Originally posted to STUTT-L@LISTSERV.TEMPLE.EDU on June 13, 2005, and added here with permission of the author, Tony Troiano

I met Marty Jezer in 1995 on stutt-l. Special interest Internet groups were a novelty at the time and having the capability of sharing experiences and sharing opinions about stuttering was compelling for me. I had planned to attend the NSP convention the following year in Denver and was looking forward to meeting with those that I had been corresponding with with on stutt-l. I was particularly interested in meeting Marty Jezer. After reading his posts I sensed there was something special about the man. At the time there were many SLP's on stutt-l debating about treatments and issues about stuttering. The list was alive with academic dialogue and in the middle of it all was Marty Jezer, skillfully debating, challenging, and offering alternative points of view. Marty could heat up an exchange but was never hostile. He was a skilled wordsmith who could carry on a complex argument with a seasoned SLP while offering wise words of encouragement to others who stuttered.

And then I met him in person...and my jaw dropped. I anticipated Marty might stutter because I knew there were people on stutt-l who stuttered although I wasn't quite sure who, or how many. Marty stuttered quite severely....like me. There was no second guessing it, nothing covert about it. He stuttered on every word. He liked to say he had an organic stutter. And yet, he was captivating and confident. People hung on his every word. Witnessing this, it contradicted everything I ever thought about stuttering. The eloquent words coming from Marty across the Internet were now delivered in person...quite a revelation.

I had the pleasure of visiting with Marty and his wife Arlene several years ago for a few days. Woody Starkweather and Janet Givens were presenting Birch Tree workshops at the time and planned one in Brattleboro, VT., Marty's community. The setting was intimate and it gave me a chance to get to know Marty better. I already knew that Marty was a contemporary of those in the left wing political movement during the 1960's, such as Abby Hoffman. I had bid on his biography of Hoffman at the NSP auction and won it. I discovered during my visit that Marty was a man truly dedicated to social justice. And he was continually evolving, never content of past accomplishments. The first gay union to take place in the U.S. happened in Vermont and Arlene told me she and Marty were very proud of that.

I saw Marty as a learned historian. His book "The Dark Ages, Life in the U.S. 1945-1960" taught me more about the period than my parochial education ever did. And he was so unassuming about it. I commented about the book during a conversation with him and his response consisted of, "Yeah, that book was fun to write." Only then did I realize he wrote it in 1982 and was now absorbed with other concerns.

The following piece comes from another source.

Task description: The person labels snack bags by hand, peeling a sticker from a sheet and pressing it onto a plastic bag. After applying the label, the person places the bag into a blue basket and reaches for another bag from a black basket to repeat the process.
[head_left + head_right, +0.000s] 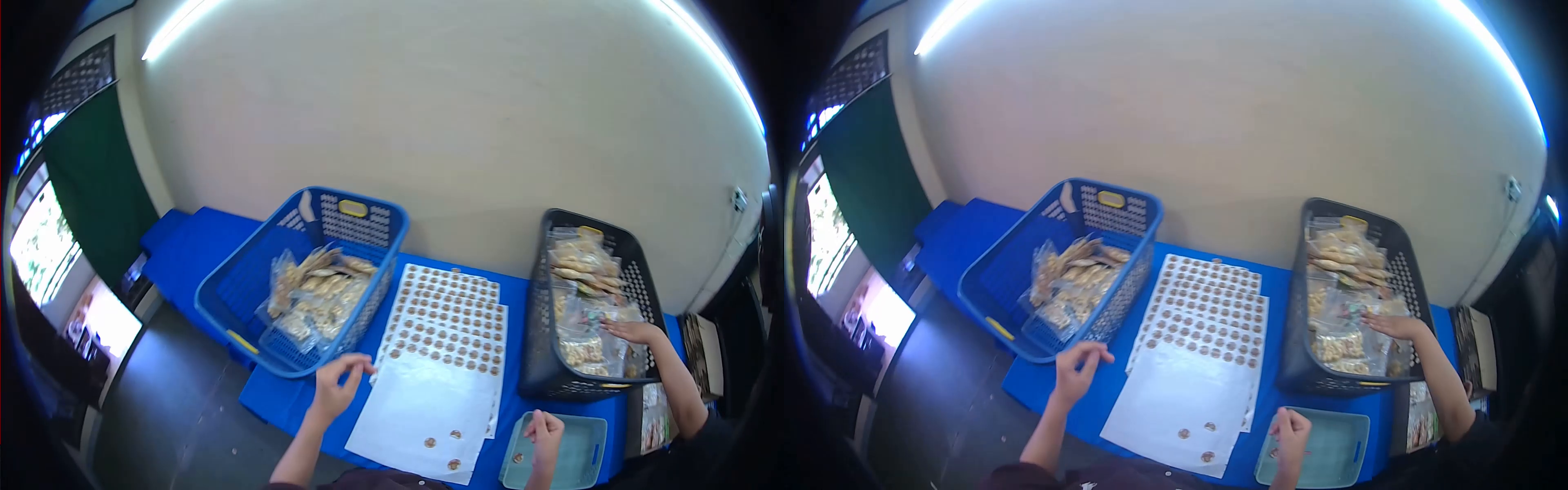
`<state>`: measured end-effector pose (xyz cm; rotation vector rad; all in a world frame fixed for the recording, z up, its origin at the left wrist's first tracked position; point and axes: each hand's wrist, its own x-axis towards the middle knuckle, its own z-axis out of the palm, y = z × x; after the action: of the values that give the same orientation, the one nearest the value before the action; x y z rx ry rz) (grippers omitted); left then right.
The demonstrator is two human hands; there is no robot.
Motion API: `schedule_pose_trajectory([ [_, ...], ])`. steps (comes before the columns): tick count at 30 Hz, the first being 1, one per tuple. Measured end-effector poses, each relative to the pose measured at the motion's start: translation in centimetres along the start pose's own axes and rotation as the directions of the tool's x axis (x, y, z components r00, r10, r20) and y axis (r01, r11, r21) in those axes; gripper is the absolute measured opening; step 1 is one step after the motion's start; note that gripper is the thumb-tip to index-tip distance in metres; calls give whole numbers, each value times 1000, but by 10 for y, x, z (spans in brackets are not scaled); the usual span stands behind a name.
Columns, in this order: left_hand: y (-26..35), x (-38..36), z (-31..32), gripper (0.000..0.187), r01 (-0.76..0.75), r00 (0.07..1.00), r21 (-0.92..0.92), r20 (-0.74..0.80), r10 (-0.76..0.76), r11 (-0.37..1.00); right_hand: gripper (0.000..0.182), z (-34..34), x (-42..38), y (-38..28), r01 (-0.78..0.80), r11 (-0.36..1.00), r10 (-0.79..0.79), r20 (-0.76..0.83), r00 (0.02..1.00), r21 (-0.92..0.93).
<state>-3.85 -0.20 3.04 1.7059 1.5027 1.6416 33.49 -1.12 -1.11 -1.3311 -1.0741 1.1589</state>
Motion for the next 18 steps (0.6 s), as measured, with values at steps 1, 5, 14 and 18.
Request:
schedule_pose_trajectory([
  [1,2,14,-16,10,-61,998,21,-32,62,998,19,1,-3,3,0,1000,0,-4,1000,-4],
  [5,-2,83,-64,13,-147,987,185,-36,156,972,17,24,-15,2,111,993,-106,-95,990,44],
  [14,-231,200,-124,27,-56,907,717,327,-265,694,19,71,-25,6,28,999,-26,38,999,-43],
  [18,-334,194,-158,40,308,780,859,18,-626,408,20,86,-19,19,26,997,-12,181,983,-78],
])
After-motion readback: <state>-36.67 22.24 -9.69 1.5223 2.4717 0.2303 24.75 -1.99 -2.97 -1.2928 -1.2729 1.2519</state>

I enjoyed Marty's sense of humor. He loved Andy Kaufman. How much better does it get than that? He once told me how he thought he was responsible for a major black out in the area. Seems Marty was getting ready to do a little power drilling. He plugged in his drill and the very second he squeezed the trigger to start drilling all the power in the city went dead. Was Marty pulling my leg? You can't make that stuff up.

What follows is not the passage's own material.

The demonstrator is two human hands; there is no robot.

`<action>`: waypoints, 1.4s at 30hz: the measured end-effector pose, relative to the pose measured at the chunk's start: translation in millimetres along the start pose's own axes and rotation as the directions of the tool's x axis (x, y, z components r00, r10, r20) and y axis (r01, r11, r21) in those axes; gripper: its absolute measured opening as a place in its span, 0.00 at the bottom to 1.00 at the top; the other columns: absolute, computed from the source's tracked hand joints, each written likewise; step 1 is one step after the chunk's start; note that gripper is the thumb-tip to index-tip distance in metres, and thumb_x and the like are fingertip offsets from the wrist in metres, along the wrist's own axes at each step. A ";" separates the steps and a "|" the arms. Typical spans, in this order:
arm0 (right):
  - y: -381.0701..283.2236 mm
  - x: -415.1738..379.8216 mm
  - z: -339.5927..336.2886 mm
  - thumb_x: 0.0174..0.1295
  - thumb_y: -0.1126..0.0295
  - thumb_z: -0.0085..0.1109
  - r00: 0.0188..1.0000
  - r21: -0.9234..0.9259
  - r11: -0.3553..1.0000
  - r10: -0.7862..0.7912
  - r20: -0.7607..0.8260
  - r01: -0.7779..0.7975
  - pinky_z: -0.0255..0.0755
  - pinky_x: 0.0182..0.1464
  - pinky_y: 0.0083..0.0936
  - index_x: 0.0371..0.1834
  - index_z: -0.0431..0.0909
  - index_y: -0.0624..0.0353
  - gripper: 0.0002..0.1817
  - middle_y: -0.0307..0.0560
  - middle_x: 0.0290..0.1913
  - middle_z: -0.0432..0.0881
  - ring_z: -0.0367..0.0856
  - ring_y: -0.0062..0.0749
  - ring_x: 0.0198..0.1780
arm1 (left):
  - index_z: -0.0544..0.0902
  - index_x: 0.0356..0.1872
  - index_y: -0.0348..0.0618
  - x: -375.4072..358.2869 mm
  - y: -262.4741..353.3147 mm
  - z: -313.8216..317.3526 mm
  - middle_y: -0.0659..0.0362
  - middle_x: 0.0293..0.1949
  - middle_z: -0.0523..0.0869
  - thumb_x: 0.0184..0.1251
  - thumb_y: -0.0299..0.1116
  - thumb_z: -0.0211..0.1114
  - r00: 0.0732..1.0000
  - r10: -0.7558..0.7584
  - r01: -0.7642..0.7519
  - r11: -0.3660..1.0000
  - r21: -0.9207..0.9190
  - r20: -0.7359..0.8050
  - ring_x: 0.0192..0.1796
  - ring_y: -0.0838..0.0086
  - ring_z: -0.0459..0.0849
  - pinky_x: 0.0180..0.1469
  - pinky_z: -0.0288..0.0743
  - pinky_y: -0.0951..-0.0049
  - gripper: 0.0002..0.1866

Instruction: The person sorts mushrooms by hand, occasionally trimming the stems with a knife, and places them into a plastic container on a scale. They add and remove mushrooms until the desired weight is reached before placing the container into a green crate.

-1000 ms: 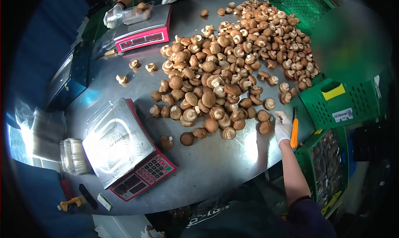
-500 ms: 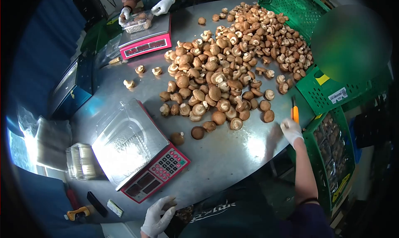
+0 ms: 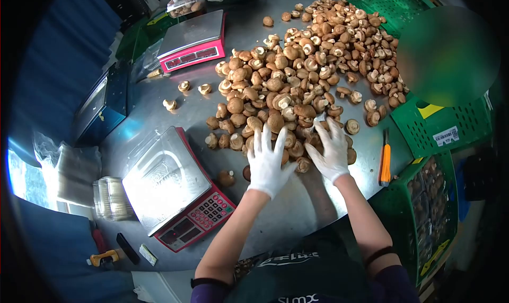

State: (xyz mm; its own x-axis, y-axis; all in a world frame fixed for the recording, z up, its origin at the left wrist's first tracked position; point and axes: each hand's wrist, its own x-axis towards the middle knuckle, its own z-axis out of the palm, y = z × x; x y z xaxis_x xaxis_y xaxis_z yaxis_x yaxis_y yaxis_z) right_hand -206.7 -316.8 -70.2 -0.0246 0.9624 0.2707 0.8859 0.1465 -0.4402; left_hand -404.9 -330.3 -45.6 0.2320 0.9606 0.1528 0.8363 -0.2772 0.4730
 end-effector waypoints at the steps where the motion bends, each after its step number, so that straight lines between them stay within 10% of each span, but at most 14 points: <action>1: 0.3 9.0 11.9 0.64 0.46 0.62 0.999 -0.063 0.997 -0.034 -0.021 0.032 0.50 0.75 0.55 0.73 0.70 0.42 0.35 0.61 0.75 0.63 0.59 0.59 0.75 | 0.65 0.74 0.58 18.2 3.2 4.1 0.41 0.77 0.53 0.52 0.44 0.76 1.000 -0.017 0.015 0.995 0.103 0.022 0.75 0.37 0.56 0.69 0.58 0.33 0.46; 3: -0.7 13.2 28.9 0.64 0.41 0.59 0.992 -0.060 0.997 -0.036 0.118 0.043 0.48 0.75 0.57 0.72 0.71 0.35 0.33 0.59 0.75 0.62 0.58 0.59 0.75 | 0.68 0.73 0.66 31.9 1.5 17.9 0.41 0.80 0.44 0.47 0.48 0.76 0.990 -0.081 0.057 0.977 0.205 0.111 0.78 0.38 0.50 0.69 0.54 0.26 0.46; 8: -3.6 -24.1 21.8 0.54 0.58 0.69 0.956 0.244 0.928 -0.293 0.017 0.280 0.65 0.65 0.52 0.60 0.81 0.43 0.26 0.64 0.69 0.65 0.69 0.61 0.63 | 0.76 0.65 0.55 -16.4 -10.1 34.9 0.45 0.74 0.62 0.45 0.43 0.74 0.991 0.120 -0.116 0.991 0.070 -0.057 0.75 0.46 0.59 0.71 0.57 0.40 0.39; 16: -13.5 -75.6 11.0 0.53 0.50 0.69 0.865 0.239 0.875 -0.466 0.184 0.421 0.57 0.69 0.59 0.63 0.80 0.33 0.30 0.47 0.71 0.66 0.64 0.52 0.69 | 0.70 0.69 0.44 -116.4 -6.0 54.6 0.45 0.71 0.66 0.49 0.49 0.75 0.996 0.078 -0.077 0.997 0.025 -0.048 0.72 0.50 0.65 0.72 0.57 0.42 0.44; 20: -7.6 -69.3 5.1 0.58 0.49 0.67 0.879 0.321 0.852 -0.465 0.104 0.412 0.59 0.70 0.49 0.61 0.80 0.48 0.29 0.51 0.66 0.66 0.63 0.52 0.67 | 0.67 0.71 0.47 -117.1 -9.8 56.5 0.43 0.71 0.62 0.48 0.55 0.77 0.956 0.052 -0.024 0.995 0.099 -0.288 0.72 0.44 0.63 0.71 0.57 0.39 0.49; 26: -10.7 -33.5 17.9 0.64 0.49 0.61 0.964 0.189 0.959 -0.236 0.120 0.211 0.53 0.71 0.55 0.64 0.80 0.47 0.27 0.58 0.71 0.63 0.61 0.61 0.71 | 0.65 0.75 0.54 -71.3 5.6 30.0 0.42 0.77 0.57 0.42 0.63 0.77 0.981 -0.189 0.185 0.979 0.088 0.047 0.77 0.37 0.53 0.71 0.44 0.26 0.56; 33: -1.5 -79.2 17.9 0.66 0.50 0.59 0.914 0.258 0.906 -0.379 0.143 0.336 0.53 0.71 0.56 0.62 0.82 0.39 0.22 0.53 0.68 0.68 0.63 0.55 0.71 | 0.68 0.70 0.52 -129.4 8.4 45.9 0.45 0.72 0.64 0.47 0.47 0.80 0.997 0.011 -0.011 1.000 0.010 -0.074 0.74 0.39 0.62 0.69 0.57 0.33 0.46; 42: -8.5 -13.1 14.1 0.64 0.60 0.61 0.947 0.313 0.902 -0.321 0.023 0.298 0.66 0.57 0.45 0.58 0.81 0.51 0.20 0.49 0.59 0.77 0.77 0.48 0.56 | 0.53 0.76 0.34 -151.6 17.3 54.3 0.35 0.73 0.56 0.47 0.46 0.83 0.923 -0.330 0.307 0.942 -0.137 -0.200 0.75 0.39 0.58 0.74 0.60 0.49 0.61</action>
State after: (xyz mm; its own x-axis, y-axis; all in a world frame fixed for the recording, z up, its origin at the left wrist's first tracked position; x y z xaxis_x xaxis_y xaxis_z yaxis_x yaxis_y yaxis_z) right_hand -220.4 -327.5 -82.1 -0.3183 0.8693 0.3781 0.6466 0.4908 -0.5839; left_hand -398.6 -479.8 -107.7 -0.1613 0.9742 0.1581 0.7911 0.0318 0.6109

Of course the book most of us are familiar with is "Stuttering, A Life Bound up in Words." For me it is the definitive book about stuttering. And Marty is so generous, in his acknowledgements he listed so many of us on stutt-l. But it is Marty who needs to be acknowledged as such a positive force within the stuttering self help movement. Whether facilitating a workshop at an NSA convention, delivering the keynote speech at a Speak Easy Symposium, or writing a column for kids who stutter in the pages of the Friend's publication, "Reaching Out", Marty has always been there for those of us who stutter.

During the past two years I worried about Marty. I called him periodically to chat and he was always upbeat and believed he would prevail. He was planning to attend Speak Easy this past spring and told me he wished he could have attended my workshop. He was optimistic just one month ago when he lasted posted to this list.

Marty, thank you for being such a valuable teacher and good friend to me. Thank you for showing me, by example, the possibilities I possess within myself in spite of my stutter. Thank you for showing me how to be a better man.